Tuesday, July 01, 2014

America: Divided We Stand?

America is a divided nation. To those blaming division on unnecessary Washington D.C. partisanship, a recent, extensive Pew survey has the response: polarization comes from the people; Washington reflects that reality.

According to Alan Murray, Pew Research president, “growing minorities have taken clear sides in the political battle, see high stakes in the outcome and are filled with passionate intensity.”

The Pew survey found:
  • the percentage of American voters who adhere consistently to liberal or conservative views has doubled since 1994, from 10% to 21%. More than twice as many Republicans and Democrats express a “very unfavorable” opinion of the other party as did so two decades ago.  Further, a majority of these “strong partisans” believe the other side poses a “threat to the nation’s well being.” 
  • liberal thinking has coalesced at least as much as conservative thinking.

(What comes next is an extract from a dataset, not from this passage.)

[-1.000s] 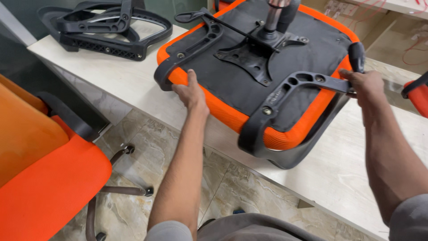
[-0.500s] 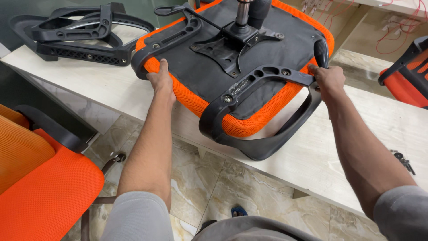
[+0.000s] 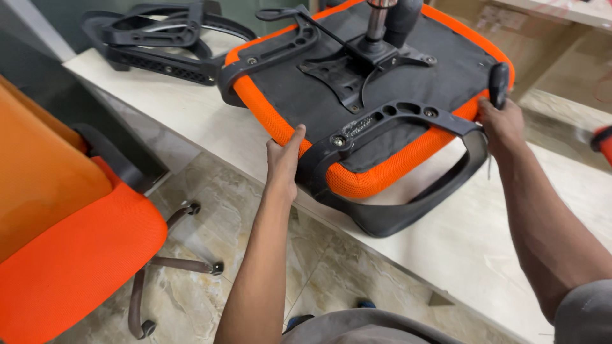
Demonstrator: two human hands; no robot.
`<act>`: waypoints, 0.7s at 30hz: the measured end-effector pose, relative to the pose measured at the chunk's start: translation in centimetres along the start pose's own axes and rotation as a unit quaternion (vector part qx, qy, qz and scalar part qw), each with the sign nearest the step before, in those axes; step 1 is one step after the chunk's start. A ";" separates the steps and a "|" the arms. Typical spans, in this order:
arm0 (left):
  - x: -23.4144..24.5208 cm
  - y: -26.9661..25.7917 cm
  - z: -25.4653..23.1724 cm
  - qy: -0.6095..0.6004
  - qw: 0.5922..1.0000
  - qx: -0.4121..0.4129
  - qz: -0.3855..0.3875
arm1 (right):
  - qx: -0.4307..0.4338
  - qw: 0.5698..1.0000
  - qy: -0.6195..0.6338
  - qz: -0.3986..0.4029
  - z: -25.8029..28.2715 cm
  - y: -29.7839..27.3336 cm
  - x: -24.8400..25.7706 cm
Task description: The person assembles an office chair by attaching armrests to the seat base using a screwdriver. They position each armrest, insert screws, and tighten them while the chair remains upside down on a workbench.
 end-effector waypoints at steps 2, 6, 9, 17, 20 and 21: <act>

Democrats holding consistently liberal views have more than quadrupled in twenty years, from 5% to 23%. Republicans with similarly consistent conservative views have fluctuated [from] 13% in 1994, [down to] 6% in 2004, and [up to] 20% this year. 
  •  “the ideological. . . are driving American politics,” [Pew’s Murray added,] noting they are more likely to vote, make campaign contributions, contact members of Congress or work in campaigns. And 38% of politically engaged Democrats now hold consistently liberal views, up from just 8% in 1994, while 33% of politically engaged Republicans are consistent conservatives, up from 23% in 1994 and just 10% in 2004. 
Pew adds new details, but America’s nearly equal split--an unfortunate byproduct of efficient politics--has been around at least since this blog began in 2006.

So, two troublesome truths, recently re-learned:

1. America’s divided because its people are divided.

2. America abroad faces problems beyond our control.